The average collection period is the average number of days that it takes for a business to receive payment after making a sale on credit. The average collection period is important because it's a key metric for measuring the effectiveness of a company's credit and collections policies.
The average collection period is calculated by dividing the average accounts receivable balance by the credit sales for a given period and then multiplying the result by 365, the number of days in a year. For example, if a company has an average accounts receivable balance of $30,000 and net credit sales of $100,000, then its average collection period is $30,000/$300,000 × 365, or 36.5 days.
A high average collection period indicates that a company is having difficulty collecting payments from its customers, which can lead to cash flow problems. A low average collection period indicates that a company is effectively collecting payments from its customers.
There are several ways that businesses can improve their average collection period. One way is to offer discounts to customers who pay their invoices within a certain number of days. Another way is to improve the credit terms offered to customers. For example, a business could offer 2/10 net 30 terms, which means that the customer would receive a 2% discount if they paid their invoice within 10 days, but would otherwise still be required to pay the full amount of their invoice within 30 days.

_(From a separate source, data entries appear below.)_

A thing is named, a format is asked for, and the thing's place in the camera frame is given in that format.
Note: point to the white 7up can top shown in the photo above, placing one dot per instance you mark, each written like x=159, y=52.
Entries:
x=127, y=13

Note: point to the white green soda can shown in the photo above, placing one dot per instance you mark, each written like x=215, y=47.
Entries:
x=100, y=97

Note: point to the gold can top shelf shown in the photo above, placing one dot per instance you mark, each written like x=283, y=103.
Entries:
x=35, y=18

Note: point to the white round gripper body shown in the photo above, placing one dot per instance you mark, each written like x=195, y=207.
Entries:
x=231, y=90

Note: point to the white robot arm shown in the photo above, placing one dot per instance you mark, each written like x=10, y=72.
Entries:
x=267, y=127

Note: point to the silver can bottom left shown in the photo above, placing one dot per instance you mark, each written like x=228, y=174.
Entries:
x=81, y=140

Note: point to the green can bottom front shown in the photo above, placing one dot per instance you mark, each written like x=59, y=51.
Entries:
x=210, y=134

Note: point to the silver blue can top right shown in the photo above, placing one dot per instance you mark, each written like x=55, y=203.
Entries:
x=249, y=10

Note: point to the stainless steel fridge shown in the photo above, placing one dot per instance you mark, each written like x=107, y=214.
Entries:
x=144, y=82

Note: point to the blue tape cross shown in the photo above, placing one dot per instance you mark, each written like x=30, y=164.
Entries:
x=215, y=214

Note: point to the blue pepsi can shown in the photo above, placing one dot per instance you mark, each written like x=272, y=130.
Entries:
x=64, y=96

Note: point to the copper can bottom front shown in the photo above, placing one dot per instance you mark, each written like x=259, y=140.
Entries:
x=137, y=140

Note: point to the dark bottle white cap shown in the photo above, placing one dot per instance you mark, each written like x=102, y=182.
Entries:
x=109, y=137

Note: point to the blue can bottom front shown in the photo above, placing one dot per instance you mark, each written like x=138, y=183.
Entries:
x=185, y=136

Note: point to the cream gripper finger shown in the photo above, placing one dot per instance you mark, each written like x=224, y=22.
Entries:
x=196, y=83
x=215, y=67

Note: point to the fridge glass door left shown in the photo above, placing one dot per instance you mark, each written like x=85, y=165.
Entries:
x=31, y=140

A business could also improve its collections process by hiring a dedicated collections specialist or by outsourcing its collections to a third-party company.
XYZ company is a manufacturer of automotive parts. The company had an average collection period of 60 days, which was causing cash flow problems. The company decided to improve its collections process by hiring a dedicated collections specialist.
The specialist was able to reduce the average collection period to 30 days within six months. As a result of the improved collections process, XYZ company's cash flow problems were resolved and the company was able to avoid defaulting on its loans.